If I know the size of my matrices and how many of them I will have, I asked my question with a list of data, because the foreach function, which allows me to perform parallel calculations, outputs the results from a parallel loop in the list. I found that using the foreach function, the step of reading data was about 3 times faster.
I assume that after that I can arrange the data in the form of a 3D array, but maybe the time taken to select the 3d array may take longer than it saves? I will have to try this tomorrow.
EDIT 2:
Here are some of the timings I took for my script.
Original Script:
[1] "Reading data to memory" user system elapsed 176.063 44.070 26.611 [1] "Calculating Distances" user system elapsed 2.312 0.000 2.308 [1] "Calculating the best 333 weighted matrices" user system elapsed 63.697 28.495 9.092
So far I have made the following improvements: (1) Preliminarily highlighted the list before reading the data, (2) Improved the weighted matrix calculations in accordance with the proposal of Martin Morgan.

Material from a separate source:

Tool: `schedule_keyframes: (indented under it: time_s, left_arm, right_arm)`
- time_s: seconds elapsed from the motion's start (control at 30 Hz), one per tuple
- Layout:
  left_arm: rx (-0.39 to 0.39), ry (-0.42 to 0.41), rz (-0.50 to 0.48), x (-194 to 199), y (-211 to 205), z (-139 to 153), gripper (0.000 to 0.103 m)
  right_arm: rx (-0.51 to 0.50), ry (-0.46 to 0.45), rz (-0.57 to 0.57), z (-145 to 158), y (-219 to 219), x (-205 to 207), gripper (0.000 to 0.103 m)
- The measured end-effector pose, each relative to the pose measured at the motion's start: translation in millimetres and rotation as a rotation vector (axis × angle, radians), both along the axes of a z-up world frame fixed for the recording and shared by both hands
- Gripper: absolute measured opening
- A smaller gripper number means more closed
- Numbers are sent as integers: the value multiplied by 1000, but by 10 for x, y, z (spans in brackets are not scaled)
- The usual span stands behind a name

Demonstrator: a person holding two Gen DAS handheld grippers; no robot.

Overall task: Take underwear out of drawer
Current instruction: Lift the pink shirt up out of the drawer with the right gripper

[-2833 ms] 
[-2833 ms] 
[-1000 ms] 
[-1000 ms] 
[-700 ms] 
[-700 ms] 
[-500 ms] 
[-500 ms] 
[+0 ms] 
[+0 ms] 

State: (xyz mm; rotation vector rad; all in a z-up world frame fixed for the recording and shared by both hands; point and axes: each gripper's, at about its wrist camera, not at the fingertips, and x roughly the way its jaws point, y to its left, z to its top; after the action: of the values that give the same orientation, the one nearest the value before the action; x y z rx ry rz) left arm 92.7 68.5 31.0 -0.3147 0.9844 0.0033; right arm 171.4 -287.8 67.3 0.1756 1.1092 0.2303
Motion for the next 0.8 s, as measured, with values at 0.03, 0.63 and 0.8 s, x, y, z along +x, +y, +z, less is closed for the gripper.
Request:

[1] "Reading data to memory" user system elapsed 192.448 38.578 27.872 [1] "Calculating Distances" user system elapsed 2.324 0.000 2.326 [1] "Calculating all 1000 weighted matrices" user system elapsed 1.376 0.000 1.374
Some notes:
I use 12 cores in my foreach to read in data ( registerDoMC(12) ). The whole script takes about 40 s / 36 seconds to run before / after improvement.
Time for my bottleneck number 2 improved quite a bit. Previously, I only calculated the upper third (i.e. 333) weighted matrices, but now the script can simply calculate all the weighted matrices in a fraction of the original time.
Thanks for the help, I will try to tweak my code later to see if I can change my script to work with 3D arrays instead of lists. I'm going to spend some time checking the calculations to make sure they work!